• [WHAT YOU SHOULD DO]: Every record here must be copied exactly, except for the images it holds.

+++

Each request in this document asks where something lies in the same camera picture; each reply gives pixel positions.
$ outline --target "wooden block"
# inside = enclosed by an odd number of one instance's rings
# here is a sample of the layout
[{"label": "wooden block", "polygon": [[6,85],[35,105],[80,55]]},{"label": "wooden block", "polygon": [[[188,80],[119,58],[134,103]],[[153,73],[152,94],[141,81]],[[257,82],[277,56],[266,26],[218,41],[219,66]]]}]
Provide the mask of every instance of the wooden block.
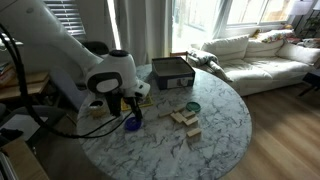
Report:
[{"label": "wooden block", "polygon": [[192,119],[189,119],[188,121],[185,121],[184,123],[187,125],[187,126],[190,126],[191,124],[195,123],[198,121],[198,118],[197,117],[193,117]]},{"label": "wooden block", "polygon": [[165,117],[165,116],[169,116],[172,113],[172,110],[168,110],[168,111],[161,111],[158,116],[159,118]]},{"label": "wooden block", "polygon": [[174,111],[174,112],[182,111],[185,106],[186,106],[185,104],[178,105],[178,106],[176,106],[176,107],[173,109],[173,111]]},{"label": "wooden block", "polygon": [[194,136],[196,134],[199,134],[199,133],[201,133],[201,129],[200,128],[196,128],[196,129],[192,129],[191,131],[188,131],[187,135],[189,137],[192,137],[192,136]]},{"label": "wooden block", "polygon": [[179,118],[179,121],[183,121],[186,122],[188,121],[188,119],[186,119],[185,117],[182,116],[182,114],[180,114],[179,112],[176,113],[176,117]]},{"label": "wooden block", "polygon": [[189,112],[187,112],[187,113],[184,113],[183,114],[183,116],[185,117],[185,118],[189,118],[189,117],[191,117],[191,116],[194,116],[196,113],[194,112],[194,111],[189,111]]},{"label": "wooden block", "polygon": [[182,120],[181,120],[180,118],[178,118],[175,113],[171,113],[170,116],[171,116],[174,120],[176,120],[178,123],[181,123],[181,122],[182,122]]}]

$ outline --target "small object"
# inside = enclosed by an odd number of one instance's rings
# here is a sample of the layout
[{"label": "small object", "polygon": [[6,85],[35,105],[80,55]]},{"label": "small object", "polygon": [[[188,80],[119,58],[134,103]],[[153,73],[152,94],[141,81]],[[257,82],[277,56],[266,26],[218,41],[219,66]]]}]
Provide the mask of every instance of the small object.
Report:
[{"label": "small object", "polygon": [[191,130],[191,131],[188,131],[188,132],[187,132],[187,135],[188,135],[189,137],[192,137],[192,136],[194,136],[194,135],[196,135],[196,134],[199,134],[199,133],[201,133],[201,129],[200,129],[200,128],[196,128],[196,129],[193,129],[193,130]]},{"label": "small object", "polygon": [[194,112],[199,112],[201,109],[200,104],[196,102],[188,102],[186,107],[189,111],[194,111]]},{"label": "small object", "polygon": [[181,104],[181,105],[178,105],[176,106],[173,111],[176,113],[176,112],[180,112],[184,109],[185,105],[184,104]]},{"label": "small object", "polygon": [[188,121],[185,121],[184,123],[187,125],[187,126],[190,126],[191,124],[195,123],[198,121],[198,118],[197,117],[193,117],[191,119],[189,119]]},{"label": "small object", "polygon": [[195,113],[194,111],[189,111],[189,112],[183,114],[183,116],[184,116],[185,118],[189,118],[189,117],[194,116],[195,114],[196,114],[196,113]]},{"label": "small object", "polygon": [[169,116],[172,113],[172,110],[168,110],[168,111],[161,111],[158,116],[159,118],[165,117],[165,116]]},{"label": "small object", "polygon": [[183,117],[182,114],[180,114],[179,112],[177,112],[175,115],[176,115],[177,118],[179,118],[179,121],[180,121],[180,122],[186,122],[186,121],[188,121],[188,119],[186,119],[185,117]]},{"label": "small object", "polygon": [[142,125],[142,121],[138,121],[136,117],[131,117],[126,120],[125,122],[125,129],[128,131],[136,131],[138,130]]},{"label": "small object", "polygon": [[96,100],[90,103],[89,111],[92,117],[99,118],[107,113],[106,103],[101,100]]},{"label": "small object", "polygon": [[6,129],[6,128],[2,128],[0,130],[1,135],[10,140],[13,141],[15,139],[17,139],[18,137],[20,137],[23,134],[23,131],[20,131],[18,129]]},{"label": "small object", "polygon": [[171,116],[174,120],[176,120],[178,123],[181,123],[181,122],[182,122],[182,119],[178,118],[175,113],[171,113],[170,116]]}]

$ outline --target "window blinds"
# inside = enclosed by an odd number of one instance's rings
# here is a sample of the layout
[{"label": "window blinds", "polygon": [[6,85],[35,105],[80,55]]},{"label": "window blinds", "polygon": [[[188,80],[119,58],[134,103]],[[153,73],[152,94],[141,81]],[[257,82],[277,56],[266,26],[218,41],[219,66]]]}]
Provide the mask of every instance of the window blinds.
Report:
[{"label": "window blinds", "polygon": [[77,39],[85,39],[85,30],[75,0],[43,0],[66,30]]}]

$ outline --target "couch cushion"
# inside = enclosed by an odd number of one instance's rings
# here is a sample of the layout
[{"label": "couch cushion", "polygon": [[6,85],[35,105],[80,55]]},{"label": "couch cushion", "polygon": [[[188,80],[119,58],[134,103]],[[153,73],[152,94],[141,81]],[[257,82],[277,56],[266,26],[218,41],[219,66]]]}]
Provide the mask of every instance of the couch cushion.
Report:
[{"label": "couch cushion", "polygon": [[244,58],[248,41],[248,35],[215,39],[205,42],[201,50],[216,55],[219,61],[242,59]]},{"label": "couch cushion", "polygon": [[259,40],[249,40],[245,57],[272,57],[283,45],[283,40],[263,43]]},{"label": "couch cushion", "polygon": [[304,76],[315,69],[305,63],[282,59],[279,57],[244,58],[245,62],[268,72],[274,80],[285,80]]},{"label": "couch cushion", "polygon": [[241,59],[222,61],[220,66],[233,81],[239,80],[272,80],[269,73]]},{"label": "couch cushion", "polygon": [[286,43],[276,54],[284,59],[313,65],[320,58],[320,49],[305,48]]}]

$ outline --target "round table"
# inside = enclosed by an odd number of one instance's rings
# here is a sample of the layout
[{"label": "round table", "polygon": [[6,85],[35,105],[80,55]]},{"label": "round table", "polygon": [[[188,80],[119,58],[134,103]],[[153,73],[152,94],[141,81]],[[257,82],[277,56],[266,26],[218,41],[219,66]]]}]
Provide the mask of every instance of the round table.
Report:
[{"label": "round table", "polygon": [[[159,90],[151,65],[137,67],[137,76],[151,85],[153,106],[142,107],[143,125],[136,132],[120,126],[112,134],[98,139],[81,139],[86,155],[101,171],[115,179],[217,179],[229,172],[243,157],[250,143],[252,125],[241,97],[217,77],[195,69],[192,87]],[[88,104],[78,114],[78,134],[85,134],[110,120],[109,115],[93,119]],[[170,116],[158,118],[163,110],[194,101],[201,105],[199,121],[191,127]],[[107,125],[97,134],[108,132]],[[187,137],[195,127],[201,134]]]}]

+++

• [ANSWER]:
Each request in this document asks where something lies in the same camera picture; each reply gives pixel positions.
$ outline --target "wooden block"
# inside = enclosed by an odd number of one instance's rings
# here is a sample of the layout
[{"label": "wooden block", "polygon": [[6,85],[35,105],[80,55]]},{"label": "wooden block", "polygon": [[[188,80],[119,58],[134,103]],[[153,73],[152,94],[141,81]],[[257,82],[277,56],[266,26],[218,41],[219,66]]]}]
Provide the mask of every instance of the wooden block.
Report:
[{"label": "wooden block", "polygon": [[192,119],[189,119],[188,121],[185,121],[184,123],[187,125],[187,126],[190,126],[191,124],[195,123],[198,121],[198,118],[197,117],[193,117]]},{"label": "wooden block", "polygon": [[165,117],[165,116],[169,116],[172,113],[172,110],[168,110],[168,111],[161,111],[158,116],[159,118]]},{"label": "wooden block", "polygon": [[174,111],[174,112],[182,111],[185,106],[186,106],[185,104],[178,105],[178,106],[176,106],[176,107],[173,109],[173,111]]},{"label": "wooden block", "polygon": [[194,136],[196,134],[199,134],[199,133],[201,133],[201,129],[200,128],[196,128],[196,129],[192,129],[191,131],[188,131],[187,135],[189,137],[192,137],[192,136]]},{"label": "wooden block", "polygon": [[179,118],[179,121],[183,121],[186,122],[188,121],[188,119],[186,119],[185,117],[182,116],[182,114],[180,114],[179,112],[176,113],[176,117]]},{"label": "wooden block", "polygon": [[189,112],[187,112],[187,113],[184,113],[183,114],[183,116],[185,117],[185,118],[189,118],[189,117],[191,117],[191,116],[194,116],[196,113],[194,112],[194,111],[189,111]]},{"label": "wooden block", "polygon": [[182,120],[181,120],[180,118],[178,118],[175,113],[171,113],[170,116],[171,116],[174,120],[176,120],[178,123],[181,123],[181,122],[182,122]]}]

$ outline --target "small object"
# inside = enclosed by an odd number of one instance's rings
# here is a sample of the layout
[{"label": "small object", "polygon": [[6,85],[35,105],[80,55]]},{"label": "small object", "polygon": [[[188,80],[119,58],[134,103]],[[153,73],[152,94],[141,81]],[[257,82],[277,56],[266,26],[218,41],[219,66]]]}]
Provide the mask of every instance of the small object.
Report:
[{"label": "small object", "polygon": [[191,130],[191,131],[188,131],[188,132],[187,132],[187,135],[188,135],[189,137],[192,137],[192,136],[194,136],[194,135],[196,135],[196,134],[199,134],[199,133],[201,133],[201,129],[200,129],[200,128],[196,128],[196,129],[193,129],[193,130]]},{"label": "small object", "polygon": [[194,112],[199,112],[201,109],[200,104],[196,102],[188,102],[186,107],[189,111],[194,111]]},{"label": "small object", "polygon": [[181,104],[181,105],[178,105],[176,106],[173,111],[176,113],[176,112],[180,112],[184,109],[185,105],[184,104]]},{"label": "small object", "polygon": [[188,121],[185,121],[184,123],[187,125],[187,126],[190,126],[191,124],[195,123],[198,121],[198,118],[197,117],[193,117],[191,119],[189,119]]},{"label": "small object", "polygon": [[195,113],[194,111],[189,111],[189,112],[183,114],[183,116],[184,116],[185,118],[189,118],[189,117],[194,116],[195,114],[196,114],[196,113]]},{"label": "small object", "polygon": [[169,116],[172,113],[172,110],[168,110],[168,111],[161,111],[158,116],[159,118],[165,117],[165,116]]},{"label": "small object", "polygon": [[183,117],[182,114],[180,114],[179,112],[177,112],[175,115],[176,115],[177,118],[179,118],[179,121],[180,121],[180,122],[186,122],[186,121],[188,121],[188,119],[186,119],[185,117]]},{"label": "small object", "polygon": [[142,125],[142,121],[138,121],[136,117],[131,117],[126,120],[125,122],[125,129],[128,131],[136,131],[138,130]]},{"label": "small object", "polygon": [[96,100],[90,103],[89,111],[92,117],[99,118],[107,113],[106,103],[101,100]]},{"label": "small object", "polygon": [[6,129],[6,128],[2,128],[0,130],[1,135],[10,140],[13,141],[15,139],[17,139],[18,137],[20,137],[23,134],[23,131],[20,131],[18,129]]},{"label": "small object", "polygon": [[171,116],[174,120],[176,120],[178,123],[181,123],[181,122],[182,122],[182,119],[178,118],[175,113],[171,113],[170,116]]}]

$ outline --target "window blinds"
# inside = enclosed by an odd number of one instance's rings
# here is a sample of the layout
[{"label": "window blinds", "polygon": [[6,85],[35,105],[80,55]]},{"label": "window blinds", "polygon": [[[188,80],[119,58],[134,103]],[[153,73],[152,94],[141,81]],[[257,82],[277,56],[266,26],[218,41],[219,66]]]}]
Provide the mask of every instance of the window blinds.
Report:
[{"label": "window blinds", "polygon": [[77,39],[85,39],[85,30],[75,0],[43,0],[66,30]]}]

$ outline --target "couch cushion"
# inside = enclosed by an odd number of one instance's rings
# here is a sample of the layout
[{"label": "couch cushion", "polygon": [[6,85],[35,105],[80,55]]},{"label": "couch cushion", "polygon": [[[188,80],[119,58],[134,103]],[[153,73],[152,94],[141,81]],[[257,82],[277,56],[266,26],[218,41],[219,66]]]}]
Provide the mask of every instance of the couch cushion.
Report:
[{"label": "couch cushion", "polygon": [[244,58],[248,41],[248,35],[215,39],[205,42],[201,50],[216,55],[219,61],[242,59]]},{"label": "couch cushion", "polygon": [[259,40],[249,40],[245,57],[272,57],[283,45],[283,40],[263,43]]},{"label": "couch cushion", "polygon": [[304,76],[315,69],[305,63],[282,59],[279,57],[244,58],[245,62],[268,72],[274,80],[285,80]]},{"label": "couch cushion", "polygon": [[241,59],[222,61],[220,66],[233,81],[239,80],[272,80],[269,73]]},{"label": "couch cushion", "polygon": [[286,43],[276,54],[284,59],[313,65],[320,58],[320,49],[305,48]]}]

$ outline --target "round table"
# inside = enclosed by an odd number of one instance's rings
# here is a sample of the layout
[{"label": "round table", "polygon": [[6,85],[35,105],[80,55]]},{"label": "round table", "polygon": [[[188,80],[119,58],[134,103]],[[153,73],[152,94],[141,81]],[[257,82],[277,56],[266,26],[218,41],[219,66]]]}]
Provide the mask of every instance of the round table.
Report:
[{"label": "round table", "polygon": [[[159,90],[151,65],[137,67],[137,76],[151,85],[153,106],[142,107],[143,125],[136,132],[120,126],[112,134],[98,139],[81,139],[86,155],[101,171],[115,179],[217,179],[229,172],[243,157],[250,143],[252,125],[241,97],[217,77],[195,69],[192,87]],[[88,104],[78,114],[78,134],[85,134],[110,120],[109,115],[93,119]],[[170,116],[158,118],[163,110],[194,101],[201,105],[199,121],[191,127]],[[107,125],[97,134],[108,132]],[[187,137],[195,127],[201,134]]]}]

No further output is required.